# Measure Theory - The completion of R^2 under a point mass measure

1. Oct 14, 2009

### Sarcasticus

Hello;
1. The problem statement, all variables and given/known data
Let $$\mathcal{A}$$ be the $$\sigma$$-algebra on $$\mathbb{R}^2$$ that consists of all unions of (possibly empty) collections of vertical lines. Find the completion of $$\mathcal{A}$$ under the point mass concentrated at (0,0).

2. Relevant equations

1st: Completion is defined as follows: Let $$(X, \mathcal{A})$$ be a measurable space, and let $$\mu$$ be a measure on $$\mathcal{A}$$. The completion of $$\mathcal{A}$$ under $$\mu$$ is the collection $$\mathcal{A}_{\mu}$$ of subsets A of X for which there are sets E and F in $$\mathcal{A}$$ such that
1) E $$\subset$$ A $$\subset$$ F, and
2) $$\mu$$(F-E) = 0.

2nd: A point mass measure concentrated at x is a measure $$\delta_x$$defined on a sigma-algebra $$\mathcal{A}$$ such that, for any $$A \in \mathcal{A}$$, $$\delta_x(A) = 1$$ if $$x \in A$$ and $$\delta_x(A) = 0$$ otherwise.

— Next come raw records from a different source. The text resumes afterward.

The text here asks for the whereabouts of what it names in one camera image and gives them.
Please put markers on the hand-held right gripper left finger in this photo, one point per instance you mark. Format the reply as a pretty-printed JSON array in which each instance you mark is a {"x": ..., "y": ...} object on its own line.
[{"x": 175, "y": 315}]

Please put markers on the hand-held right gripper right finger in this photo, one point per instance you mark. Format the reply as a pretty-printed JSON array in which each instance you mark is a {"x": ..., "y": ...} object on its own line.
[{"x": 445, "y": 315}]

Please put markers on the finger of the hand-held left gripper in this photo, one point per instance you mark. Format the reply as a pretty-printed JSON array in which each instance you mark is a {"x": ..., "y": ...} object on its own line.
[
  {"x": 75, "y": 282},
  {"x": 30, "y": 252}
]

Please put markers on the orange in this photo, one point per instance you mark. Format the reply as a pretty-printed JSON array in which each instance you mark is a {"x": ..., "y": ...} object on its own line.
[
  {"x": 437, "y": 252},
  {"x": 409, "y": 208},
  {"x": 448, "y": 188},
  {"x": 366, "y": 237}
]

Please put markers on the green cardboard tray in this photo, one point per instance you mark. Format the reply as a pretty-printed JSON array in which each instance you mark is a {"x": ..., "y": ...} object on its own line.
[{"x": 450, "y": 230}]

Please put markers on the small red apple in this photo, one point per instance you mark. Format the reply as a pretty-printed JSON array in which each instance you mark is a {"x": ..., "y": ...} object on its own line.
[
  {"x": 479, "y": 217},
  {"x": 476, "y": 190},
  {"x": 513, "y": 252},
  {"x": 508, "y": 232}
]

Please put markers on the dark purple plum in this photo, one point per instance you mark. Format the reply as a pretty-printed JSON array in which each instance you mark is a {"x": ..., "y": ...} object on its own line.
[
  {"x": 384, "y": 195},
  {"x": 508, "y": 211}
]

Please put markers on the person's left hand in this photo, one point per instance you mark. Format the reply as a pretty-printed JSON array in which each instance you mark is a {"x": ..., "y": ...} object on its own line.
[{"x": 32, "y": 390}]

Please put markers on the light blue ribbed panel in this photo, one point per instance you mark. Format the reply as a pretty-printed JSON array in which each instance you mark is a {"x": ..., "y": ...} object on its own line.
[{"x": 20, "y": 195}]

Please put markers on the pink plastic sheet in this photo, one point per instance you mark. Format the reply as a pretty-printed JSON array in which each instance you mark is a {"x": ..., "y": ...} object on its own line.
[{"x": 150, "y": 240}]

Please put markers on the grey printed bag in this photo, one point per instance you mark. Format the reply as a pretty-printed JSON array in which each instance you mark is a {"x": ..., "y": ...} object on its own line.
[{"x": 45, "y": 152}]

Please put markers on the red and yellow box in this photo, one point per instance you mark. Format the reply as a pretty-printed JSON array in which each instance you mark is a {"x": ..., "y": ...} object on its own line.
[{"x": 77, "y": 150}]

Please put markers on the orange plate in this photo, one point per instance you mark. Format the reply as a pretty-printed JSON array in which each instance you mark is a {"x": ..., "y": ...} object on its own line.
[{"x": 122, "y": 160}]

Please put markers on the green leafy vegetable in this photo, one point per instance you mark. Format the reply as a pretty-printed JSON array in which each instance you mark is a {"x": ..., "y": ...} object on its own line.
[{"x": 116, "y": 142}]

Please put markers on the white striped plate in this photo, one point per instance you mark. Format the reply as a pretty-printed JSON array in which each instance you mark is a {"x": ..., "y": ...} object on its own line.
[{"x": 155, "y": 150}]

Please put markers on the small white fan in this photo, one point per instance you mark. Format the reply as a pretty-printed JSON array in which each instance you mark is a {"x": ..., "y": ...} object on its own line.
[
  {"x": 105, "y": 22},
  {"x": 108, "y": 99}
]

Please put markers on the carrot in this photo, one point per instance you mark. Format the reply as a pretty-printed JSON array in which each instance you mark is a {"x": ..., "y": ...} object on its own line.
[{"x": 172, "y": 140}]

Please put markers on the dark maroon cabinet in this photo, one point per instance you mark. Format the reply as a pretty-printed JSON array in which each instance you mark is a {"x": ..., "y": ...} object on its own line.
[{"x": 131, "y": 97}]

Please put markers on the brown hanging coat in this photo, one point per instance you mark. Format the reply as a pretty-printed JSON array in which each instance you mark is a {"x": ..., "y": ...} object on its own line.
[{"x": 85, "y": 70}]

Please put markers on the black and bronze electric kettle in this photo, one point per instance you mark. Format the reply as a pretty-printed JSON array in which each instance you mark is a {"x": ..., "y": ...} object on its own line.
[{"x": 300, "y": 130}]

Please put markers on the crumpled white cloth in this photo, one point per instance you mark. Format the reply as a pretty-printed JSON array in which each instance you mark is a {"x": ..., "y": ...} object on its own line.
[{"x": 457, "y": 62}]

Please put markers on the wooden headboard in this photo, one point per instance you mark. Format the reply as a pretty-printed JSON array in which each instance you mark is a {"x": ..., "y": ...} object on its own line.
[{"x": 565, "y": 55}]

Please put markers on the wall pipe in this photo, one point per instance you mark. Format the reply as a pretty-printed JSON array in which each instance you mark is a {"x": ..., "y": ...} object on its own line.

3. The attempt at a solution

Here's my answer: Let $$(\mathcal{A})_{\delta}$$ denote the completion of $$\mathcal{A}$$ under the pt. mass concentrated at (0,0) and let $$\delta$$ denote said measure. Then, for any set $$A \in \mathcal{A}$$, we have
$$A \subset A \subset A$$ and $$\delta(A-A)=0$$ always, so $$\mathcal{A} \in (\mathcal{A})_{\delta}.$$
Consider any set $$A \in (\mathcal{A})_{\delta}$$; then there exist sets E, F belonging to $$\mathcal{A}$$ such that $$E \subset A \subset F$$ and $$\delta(F - E) = 0$$. Which means that either both E and F contain a line intersecting the origin, or neither does. This mean A will follow suit and, further, $$A \subset F$$ means that $$A \in \mathcal{A}$$ and hence $$(\mathcal{A})_{\delta} \subset \mathcal{A}$$ and thus $$\mathcal{A} = (\mathcal{A})_{\delta}$$

Except, this means the completion of any sigma algebra under a point mass measure will again be the sigma algebra. And, if this were the case, why wouldn't they just give us the general question in the first place, instead of a bunch of questions about it? (Only one displayed here.)
Hence, I think my answer mucks up somewhere.